FDA strongly recommends that your management immediately undertake a comprehensive assessment of your operations, including facility design, procedures, personnel, processes, materials, and systems. In particular, this review should assess your aseptic processing operations. A third party consultant with relevant sterile drug manufacturing expertise could be useful in conducting this comprehensive evaluation. 
 
Please be aware that section 501(a)(2)(A) of the FDCA concerning insanitary conditions applies regardless of whether the drugs are compounded and distributed after receipt of a prescription for an identified individual patient.
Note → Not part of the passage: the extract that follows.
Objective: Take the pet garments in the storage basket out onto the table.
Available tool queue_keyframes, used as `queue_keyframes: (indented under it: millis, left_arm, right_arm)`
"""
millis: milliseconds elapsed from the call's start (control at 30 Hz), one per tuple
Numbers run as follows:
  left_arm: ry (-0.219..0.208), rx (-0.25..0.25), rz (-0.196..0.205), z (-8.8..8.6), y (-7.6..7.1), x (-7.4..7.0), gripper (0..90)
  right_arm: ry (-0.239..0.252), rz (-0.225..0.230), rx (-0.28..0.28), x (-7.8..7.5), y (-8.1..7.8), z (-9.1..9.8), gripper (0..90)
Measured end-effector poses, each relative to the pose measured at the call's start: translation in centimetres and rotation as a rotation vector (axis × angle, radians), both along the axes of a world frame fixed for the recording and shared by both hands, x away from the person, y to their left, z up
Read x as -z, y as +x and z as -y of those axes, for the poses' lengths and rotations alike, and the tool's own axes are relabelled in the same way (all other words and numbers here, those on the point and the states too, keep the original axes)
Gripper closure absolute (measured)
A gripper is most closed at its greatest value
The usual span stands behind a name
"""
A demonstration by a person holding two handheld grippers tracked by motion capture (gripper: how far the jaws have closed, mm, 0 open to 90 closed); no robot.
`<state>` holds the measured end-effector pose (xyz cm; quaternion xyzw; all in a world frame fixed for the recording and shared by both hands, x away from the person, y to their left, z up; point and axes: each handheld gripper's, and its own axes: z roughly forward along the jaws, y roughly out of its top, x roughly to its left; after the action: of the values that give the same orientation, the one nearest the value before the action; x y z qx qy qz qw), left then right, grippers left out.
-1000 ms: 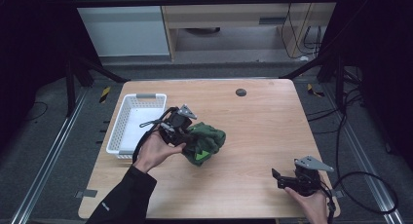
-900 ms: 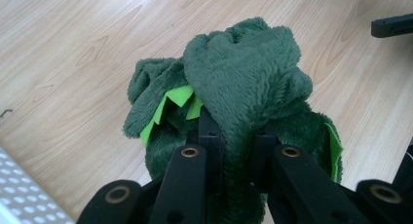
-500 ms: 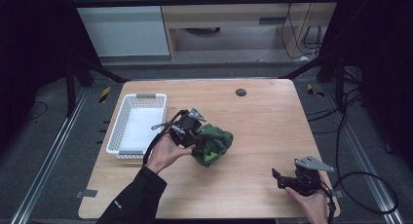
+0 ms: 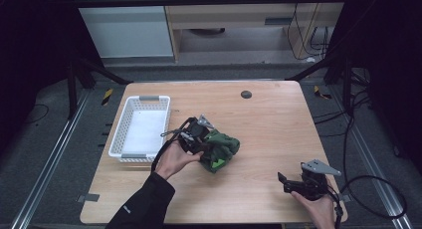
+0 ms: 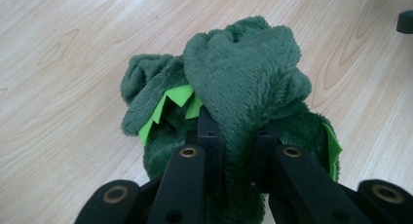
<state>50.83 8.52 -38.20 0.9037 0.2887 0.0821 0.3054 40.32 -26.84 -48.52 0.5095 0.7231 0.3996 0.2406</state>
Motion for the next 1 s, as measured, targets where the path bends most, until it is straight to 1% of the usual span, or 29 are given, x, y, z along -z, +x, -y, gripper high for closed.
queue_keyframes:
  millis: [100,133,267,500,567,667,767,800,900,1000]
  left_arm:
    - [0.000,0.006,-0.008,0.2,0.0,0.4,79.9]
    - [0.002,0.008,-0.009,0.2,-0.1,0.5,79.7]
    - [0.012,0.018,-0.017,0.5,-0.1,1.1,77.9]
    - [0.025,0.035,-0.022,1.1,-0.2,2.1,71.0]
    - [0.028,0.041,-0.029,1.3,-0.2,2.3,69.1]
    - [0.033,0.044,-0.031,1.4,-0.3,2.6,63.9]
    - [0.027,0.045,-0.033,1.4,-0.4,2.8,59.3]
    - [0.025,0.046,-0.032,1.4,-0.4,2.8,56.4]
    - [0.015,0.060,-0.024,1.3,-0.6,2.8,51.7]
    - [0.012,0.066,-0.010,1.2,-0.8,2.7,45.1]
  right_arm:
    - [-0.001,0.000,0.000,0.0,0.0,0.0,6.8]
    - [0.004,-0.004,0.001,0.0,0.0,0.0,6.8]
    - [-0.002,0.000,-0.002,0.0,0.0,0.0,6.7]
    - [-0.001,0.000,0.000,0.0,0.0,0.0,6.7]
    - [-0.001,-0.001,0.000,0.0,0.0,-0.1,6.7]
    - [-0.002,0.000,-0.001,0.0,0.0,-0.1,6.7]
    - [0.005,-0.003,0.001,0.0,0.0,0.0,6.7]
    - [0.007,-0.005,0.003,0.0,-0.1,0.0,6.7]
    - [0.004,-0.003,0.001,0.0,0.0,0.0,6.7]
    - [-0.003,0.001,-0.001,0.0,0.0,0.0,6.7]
In addition, you should note that CGMP requires the implementation of quality oversight and controls over the manufacture of drugs, including the safety of raw materials, materials used in drug manufacturing, and finished drug products.  See section 501 of the FDCA, as amended by the Food and Drug Administration Safety and Innovation Act (Pub.L. 112-144, Title VII, section 711).
 
You should also correct the violations of FDCA sections 502(f)(1) noted above.
 
D.  Conclusion
 
The violations cited in this letter are not intended to be an all-inclusive statement of violations at your facility.  You are responsible for investigating and determining the causes of the violations identified above and for preventing their recurrence or the occurrence of other violations. It is your responsibility to ensure that your firm complies with all requirements of federal law, including FDA regulations.
 
You should take prompt action to correct the violations cited in this letter. Failure to promptly correct these violations may result in legal action without further notice, including, without limitation, seizure and injunction. 
 
Within fifteen working days of receipt of this letter, please notify this office in writing if you have taken any specific steps to correct violations.  Please include the reference number listed above and include an explanation of each step being taken to prevent the recurrence of violations, as well as copies of related documentation.  If you do not believe that the products discussed above are in violation of the FDCA, include your reasoning and any supporting information for our consideration.  If you cannot complete corrective action within 15 working days, state the reason for the delay and the time within which you will complete the corrective action. Your written notification should be addressed to:
 
Mark Parmon, Compliance Officer
FDA Cincinnati District Office
U.S. Food and Drug Administration
6751 Steger Drive                
Cincinnati, OH 45237
                                                                       
If you have questions regarding any issues in this letter, please contact Mr. Parmon via email at mark.parmon@fda.hhs.gov or by phone at (513) 679-2700 ext. 2162.
 
Sincerely,
/S/ 
Steven B. Barber
District Director
Cincinnati District


[1] For example, section 503A also addresses anticipatory compounding, which includes compounding (not distribution) before receipt of a valid prescription order for an individual patient. We are not addressing anticipatory compounding here.